A workflow (also called a job) orchestrates the execution of pipelines and other actions. Workflows can:

  • Execute pipelines in sequence or parallel
  • Handle errors and retries
  • Set variables and parameters
  • Perform file operations
  • Send notifications

Transforms are the building blocks of pipelines. Each transform performs a specific operation:

  • Input Transforms: Read data from sources (files, databases, APIs)
  • Output Transforms: Write data to targets (files, databases, tables)
  • Transformation Transforms: Modify, filter, or enrich data
  • Utility Transforms: Perform calculations, lookups, or validations

Variables allow you to parameterize your pipelines and workflows. They can be:

  • Set at runtime
  • Defined in configuration files
  • Passed between workflows and pipelines
  • Used in expressions and SQL queries

Start by adding an input transform to read data. For example:

  • Data File Input: Read from CSV or text files
  • Cloud API: Read from APIs (Deem Insight, Dynamics 365, etc.)
  • Deem Datalake Input: Read from Infor Ion Datalake

Step 2: Add Transformation Transforms (Optional)

Section titled “Step 2: Add Transformation Transforms (Optional)”

Add transforms to modify your data:

  • Deem Java Expression: Calculate new fields or modify existing ones
  • Filter Rows: Filter data based on conditions
  • String Range: Map values using ranges

Add an output transform to write your processed data:

  • Table Output: Write to database tables
  • Data File Output: Write to files
  • Staging Upsert Output: Upsert to staging tables

Connect transforms using hops to define the data flow direction.

Configure each transform with the appropriate settings and run the pipeline to process your data.
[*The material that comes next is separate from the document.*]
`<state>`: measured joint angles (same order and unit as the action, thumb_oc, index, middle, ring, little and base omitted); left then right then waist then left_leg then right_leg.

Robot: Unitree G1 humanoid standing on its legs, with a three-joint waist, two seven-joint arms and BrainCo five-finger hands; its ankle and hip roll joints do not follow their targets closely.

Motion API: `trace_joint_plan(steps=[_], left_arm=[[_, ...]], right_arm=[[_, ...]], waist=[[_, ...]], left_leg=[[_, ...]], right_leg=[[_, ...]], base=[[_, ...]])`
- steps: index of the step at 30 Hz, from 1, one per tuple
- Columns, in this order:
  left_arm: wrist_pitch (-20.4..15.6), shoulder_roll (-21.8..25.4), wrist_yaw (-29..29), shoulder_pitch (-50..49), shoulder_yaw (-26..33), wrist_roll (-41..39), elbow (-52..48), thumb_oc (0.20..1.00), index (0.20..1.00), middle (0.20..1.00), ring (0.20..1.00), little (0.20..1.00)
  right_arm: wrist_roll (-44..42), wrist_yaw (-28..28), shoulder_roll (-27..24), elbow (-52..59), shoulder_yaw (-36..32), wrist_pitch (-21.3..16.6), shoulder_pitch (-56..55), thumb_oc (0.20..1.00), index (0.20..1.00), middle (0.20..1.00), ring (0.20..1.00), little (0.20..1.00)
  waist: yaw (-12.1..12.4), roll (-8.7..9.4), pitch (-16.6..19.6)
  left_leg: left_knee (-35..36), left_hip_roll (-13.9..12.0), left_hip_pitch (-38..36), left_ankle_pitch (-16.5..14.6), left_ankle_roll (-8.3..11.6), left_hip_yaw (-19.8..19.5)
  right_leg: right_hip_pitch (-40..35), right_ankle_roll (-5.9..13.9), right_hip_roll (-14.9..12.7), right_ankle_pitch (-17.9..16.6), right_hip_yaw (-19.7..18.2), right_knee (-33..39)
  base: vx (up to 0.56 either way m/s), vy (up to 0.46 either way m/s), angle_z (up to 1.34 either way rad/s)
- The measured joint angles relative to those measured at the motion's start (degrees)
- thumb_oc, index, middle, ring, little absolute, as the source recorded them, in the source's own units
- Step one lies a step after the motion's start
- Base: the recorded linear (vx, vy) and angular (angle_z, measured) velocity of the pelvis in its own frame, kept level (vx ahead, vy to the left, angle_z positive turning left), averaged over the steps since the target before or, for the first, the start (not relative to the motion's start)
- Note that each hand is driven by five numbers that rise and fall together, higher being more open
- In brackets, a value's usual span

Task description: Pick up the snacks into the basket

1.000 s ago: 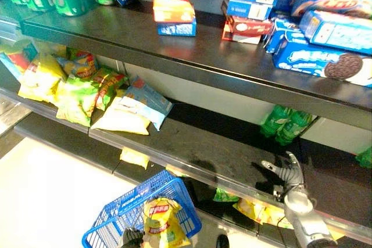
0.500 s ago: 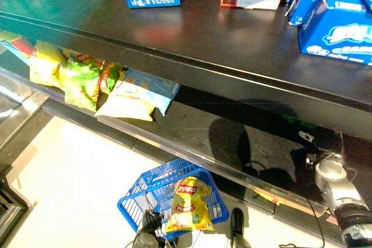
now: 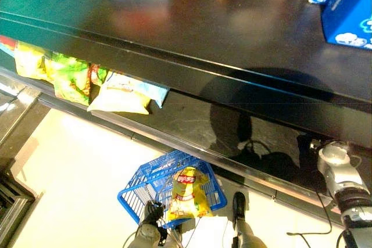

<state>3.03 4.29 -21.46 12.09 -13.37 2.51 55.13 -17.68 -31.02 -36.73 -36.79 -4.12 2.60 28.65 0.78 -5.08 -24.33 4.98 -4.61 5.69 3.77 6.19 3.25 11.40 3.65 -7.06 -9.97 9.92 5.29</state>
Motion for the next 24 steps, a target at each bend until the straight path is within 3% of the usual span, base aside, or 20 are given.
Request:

  • Keep pipelines focused: Each pipeline should have a single, clear purpose
  • Use descriptive names: Name your transforms and pipelines clearly
  • Document complex logic: Add notes or comments for complex transformations
  • Test incrementally: Test each transform as you build the pipeline
  • Use bulk loaders: For large datasets, use bulk loaders (Bulk Loader, MySQL Text Loader) instead of row-by-row inserts
  • Filter early: Apply filters as early as possible in the pipeline to reduce data volume
  • Optimize lookups: Use indexed columns for database lookups
  • Batch processing: Process data in batches when possible
  • Validate inputs: Check for required fields and data types
  • Handle nulls: Use transforms like “If Empty” to handle null or empty values
  • Log errors: Configure error handling to log and track issues
  • Test edge cases: Test with empty datasets, null values, and boundary conditions
  • Use variables: Parameterize file paths, connection strings, and other configuration
  • Environment-specific configs: Use different configurations for development, testing, and production
  • Secure credentials: Store sensitive information securely, not hardcoded in pipelines

A common pattern is to load data into staging tables, then process and move to final tables:

  1. Bulk Loader or Indexed Table Output → Load raw data to staging table
  2. Get Timestamp → Get last processed timestamp
  3. Table Input → Read only new/changed records
  4. Transform → Apply business logic
  5. Staging Upsert Output → Upsert to final tables

For incremental data loads:

  1. Get Timestamp → Get last successful run timestamp
  2. Input Transform → Read data filtered by timestamp
  3. Transform → Process new data
  4. Output → Write to target
  5. Update Timestamp → Store new timestamp for next run

For integrating with APIs:

  1. Cloud API → Read data from API
  2. Deem Java Expression → Transform API response
  3. Table Output or File Output → Store processed data